Common small charging modules suitable for MeshCore builds:
- TP4056 with DW01 — the most common single-cell Li-ion charger board. Not true MPPT (it's a linear charger), but works fine with panels up to ~5 W. Charges to 4.2 V — Li-ion / LiPo only.
- CN3791 — solar-optimised single-cell charger with basic input-tracking. Up to ~500 mA charge current, compact and inexpensive. Charges to 4.2 V — Li-ion / LiPo only. (Often mislabelled as LiFePO4-compatible; it is not.)
- EPEVER Tracer / Victron SmartSolar — full-featured MPPT controllers for 12 V systems; battery chemistry (lead-acid, Li-ion, LiFePO4) is user-configurable. Suited to larger permanent installations with a 12 V battery bank.
Wiring and fusing¶
- Keep panel wiring as short as practical. Use appropriately rated wire (at least 22 AWG for panel to controller on small builds).
- Fuse the positive wire close to the battery. A 1 A fuse is adequate for most single-cell builds.
- Waterproof all outdoor connectors. MC4 connectors are standard for larger panels; JST-PH or XT30 are common for small panels in enclosures.
- Diodes: most MPPT modules include a blocking diode to prevent reverse current at night. Verify yours does before omitting an external diode.
Common setups¶
USB power bank (portable / temporary)¶
The simplest starting point. Most power banks output 5 V USB and supply 1–2 A, which is more than enough for a single node. Drawbacks: most power banks auto-shutoff when draw drops below ~100 mA, which can happen if the node is in a low-power idle state. Look for banks advertised as "always-on" or test your specific bank before relying on it.
PoE (power over Ethernet)¶
Where an Ethernet run is available, 802.3af PoE provides 48 V at up to 15 W. A small PoE splitter steps this down to 5 V USB for the node. Very reliable for fixed indoor or under-eave installations with network infrastructure nearby.
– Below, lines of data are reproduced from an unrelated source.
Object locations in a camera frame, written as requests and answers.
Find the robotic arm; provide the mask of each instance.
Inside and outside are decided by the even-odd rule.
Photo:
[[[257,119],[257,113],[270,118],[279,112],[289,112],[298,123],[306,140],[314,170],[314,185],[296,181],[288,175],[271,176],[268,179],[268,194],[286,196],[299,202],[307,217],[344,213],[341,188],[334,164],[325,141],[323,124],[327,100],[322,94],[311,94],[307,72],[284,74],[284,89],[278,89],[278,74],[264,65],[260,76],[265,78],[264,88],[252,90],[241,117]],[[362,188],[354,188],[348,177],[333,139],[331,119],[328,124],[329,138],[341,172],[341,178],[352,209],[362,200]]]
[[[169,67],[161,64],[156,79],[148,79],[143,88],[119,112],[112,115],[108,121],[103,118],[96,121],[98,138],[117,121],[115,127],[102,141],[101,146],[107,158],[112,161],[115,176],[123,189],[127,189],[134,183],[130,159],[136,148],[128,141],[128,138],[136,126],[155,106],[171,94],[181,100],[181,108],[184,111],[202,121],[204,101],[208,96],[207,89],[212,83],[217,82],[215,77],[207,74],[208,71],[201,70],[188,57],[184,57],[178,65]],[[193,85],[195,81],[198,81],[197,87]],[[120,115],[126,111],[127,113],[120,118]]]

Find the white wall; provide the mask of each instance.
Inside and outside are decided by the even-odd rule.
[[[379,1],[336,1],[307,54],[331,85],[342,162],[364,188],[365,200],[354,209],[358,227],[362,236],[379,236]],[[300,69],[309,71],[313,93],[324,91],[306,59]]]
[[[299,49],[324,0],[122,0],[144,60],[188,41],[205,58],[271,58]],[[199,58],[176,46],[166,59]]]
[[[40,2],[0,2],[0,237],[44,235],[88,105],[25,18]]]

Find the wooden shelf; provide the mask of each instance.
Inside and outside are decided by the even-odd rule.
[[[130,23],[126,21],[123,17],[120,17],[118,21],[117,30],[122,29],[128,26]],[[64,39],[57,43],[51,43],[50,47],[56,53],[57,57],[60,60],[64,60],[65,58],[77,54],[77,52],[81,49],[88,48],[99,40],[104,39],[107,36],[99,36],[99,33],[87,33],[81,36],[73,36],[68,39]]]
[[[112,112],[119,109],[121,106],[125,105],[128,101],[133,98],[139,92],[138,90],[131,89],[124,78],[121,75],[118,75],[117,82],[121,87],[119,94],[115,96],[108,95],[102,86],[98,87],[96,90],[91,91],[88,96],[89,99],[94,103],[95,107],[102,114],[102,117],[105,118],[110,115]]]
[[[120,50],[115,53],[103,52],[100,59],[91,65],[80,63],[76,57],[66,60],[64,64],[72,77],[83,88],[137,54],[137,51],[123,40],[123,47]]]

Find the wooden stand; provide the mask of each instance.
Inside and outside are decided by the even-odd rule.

Solar + MPPT (outdoor / off-grid)¶
The typical choice for rooftop, mast, or remote deployments. Use the sizing guidance above. A well-sized solar + Li-ion system will run a node indefinitely with no intervention. For large permanent installations using a 12 V battery bank, a configurable MPPT controller (EPEVER, Victron) can be set for Li-ion or LiFePO4 as appropriate.